Monte Carlo Tree Search with Sampled Information Relaxation Dual Bounds
Daniel R. Jiang, Lina Al-Kanj, Warren B. Powell

TL;DR
This paper introduces Primal-Dual MCTS, a novel algorithm that uses sampled information relaxation bounds to focus on promising actions, enabling convergence to optimal decisions with shallower trees in complex decision problems.
Contribution
It proposes a new Monte Carlo Tree Search variant that incorporates upper bounds to ignore suboptimal branches, ensuring optimality despite partial tree expansion.
Findings
Primal-Dual MCTS produces deeper, more focused decision trees.
The method shows improved performance over standard MCTS.

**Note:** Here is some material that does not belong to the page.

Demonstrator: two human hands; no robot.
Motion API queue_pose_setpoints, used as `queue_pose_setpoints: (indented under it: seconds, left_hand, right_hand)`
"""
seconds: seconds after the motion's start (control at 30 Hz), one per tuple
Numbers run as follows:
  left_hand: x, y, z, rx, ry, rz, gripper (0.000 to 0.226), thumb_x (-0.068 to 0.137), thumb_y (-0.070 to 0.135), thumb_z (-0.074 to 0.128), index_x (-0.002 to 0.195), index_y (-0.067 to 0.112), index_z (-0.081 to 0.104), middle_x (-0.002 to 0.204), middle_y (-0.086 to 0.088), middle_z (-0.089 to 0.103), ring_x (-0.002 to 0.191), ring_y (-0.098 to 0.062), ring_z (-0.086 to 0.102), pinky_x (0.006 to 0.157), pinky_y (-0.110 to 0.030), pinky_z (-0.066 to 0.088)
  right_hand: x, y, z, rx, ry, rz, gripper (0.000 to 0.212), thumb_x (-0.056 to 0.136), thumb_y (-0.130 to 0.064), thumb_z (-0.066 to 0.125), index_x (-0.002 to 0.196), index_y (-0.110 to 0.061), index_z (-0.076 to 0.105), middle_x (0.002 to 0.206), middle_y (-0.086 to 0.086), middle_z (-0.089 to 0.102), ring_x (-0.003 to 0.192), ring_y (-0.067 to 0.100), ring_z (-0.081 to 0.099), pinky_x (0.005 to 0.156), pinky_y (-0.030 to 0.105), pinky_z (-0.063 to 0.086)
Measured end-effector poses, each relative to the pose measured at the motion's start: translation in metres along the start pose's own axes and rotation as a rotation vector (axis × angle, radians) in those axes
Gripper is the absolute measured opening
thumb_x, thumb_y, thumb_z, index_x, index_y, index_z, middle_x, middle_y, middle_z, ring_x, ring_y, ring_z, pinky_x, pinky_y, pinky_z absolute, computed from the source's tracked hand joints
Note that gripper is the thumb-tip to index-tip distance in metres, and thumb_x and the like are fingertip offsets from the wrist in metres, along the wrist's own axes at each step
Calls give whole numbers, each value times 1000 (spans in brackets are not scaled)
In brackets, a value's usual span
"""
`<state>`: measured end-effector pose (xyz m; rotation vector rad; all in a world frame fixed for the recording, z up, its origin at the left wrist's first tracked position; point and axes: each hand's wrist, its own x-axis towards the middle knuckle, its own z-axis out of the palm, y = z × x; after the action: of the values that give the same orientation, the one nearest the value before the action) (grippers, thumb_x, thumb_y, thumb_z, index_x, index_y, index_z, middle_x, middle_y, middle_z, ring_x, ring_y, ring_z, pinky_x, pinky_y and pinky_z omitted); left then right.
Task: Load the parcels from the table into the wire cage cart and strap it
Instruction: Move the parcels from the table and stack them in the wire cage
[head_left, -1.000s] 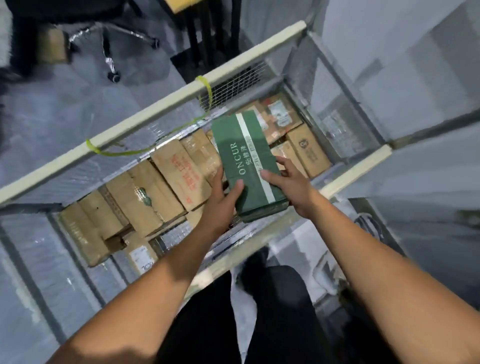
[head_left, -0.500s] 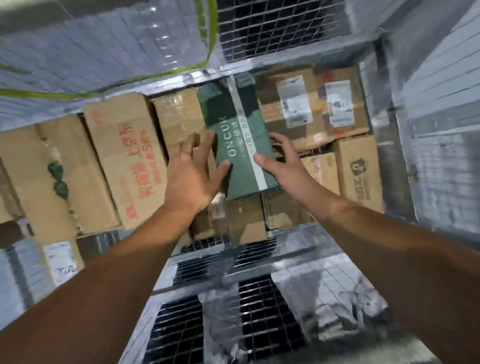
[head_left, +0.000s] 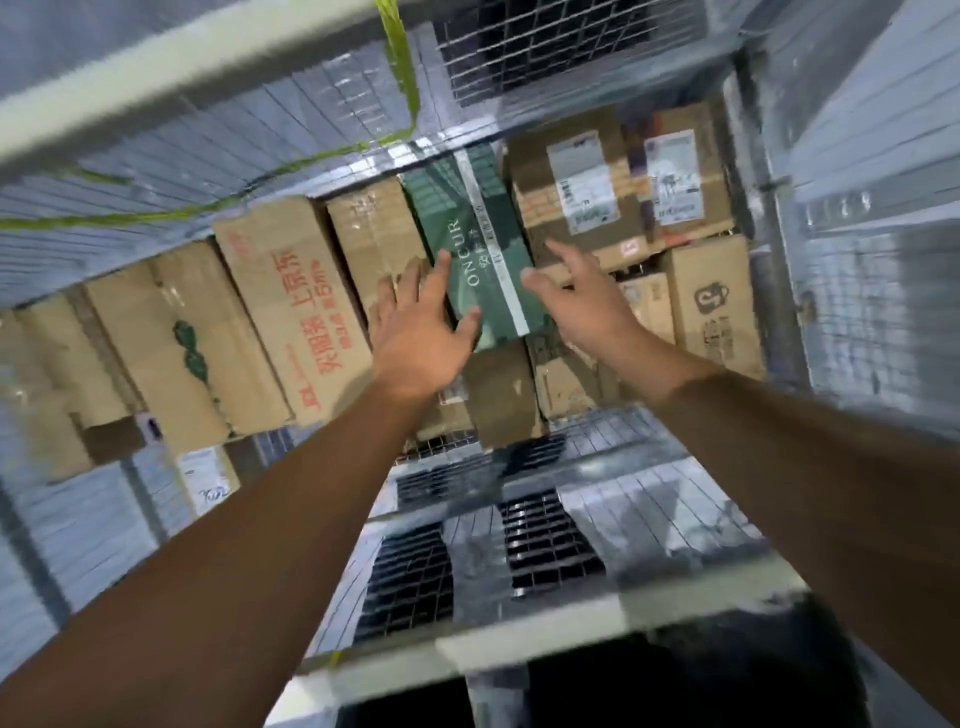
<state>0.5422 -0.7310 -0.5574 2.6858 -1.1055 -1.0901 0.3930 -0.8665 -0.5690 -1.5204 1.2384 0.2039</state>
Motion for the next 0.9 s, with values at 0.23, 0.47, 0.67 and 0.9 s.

It reduces sensitivity to large action spaces.
Abstract
Monte Carlo Tree Search (MCTS), most famously used in game-play artificial intelligence (e.g., the game of Go), is a well-known strategy for constructing approximate solutions to sequential decision problems. Its primary innovation is the use of a heuristic, known as a default policy, to obtain Monte Carlo estimates of downstream values for states in a decision tree. This information is used to iteratively expand the tree towards regions of states and actions that an optimal policy might visit. However, to guarantee convergence to the optimal action, MCTS requires the entire tree to be expanded asymptotically. In this paper, we propose a new technique called Primal-Dual MCTS that utilizes sampled information relaxation upper bounds on potential actions, creating the possibility of "ignoring" parts of the tree that stem from highly suboptimal choices. This allows us to prove that despite…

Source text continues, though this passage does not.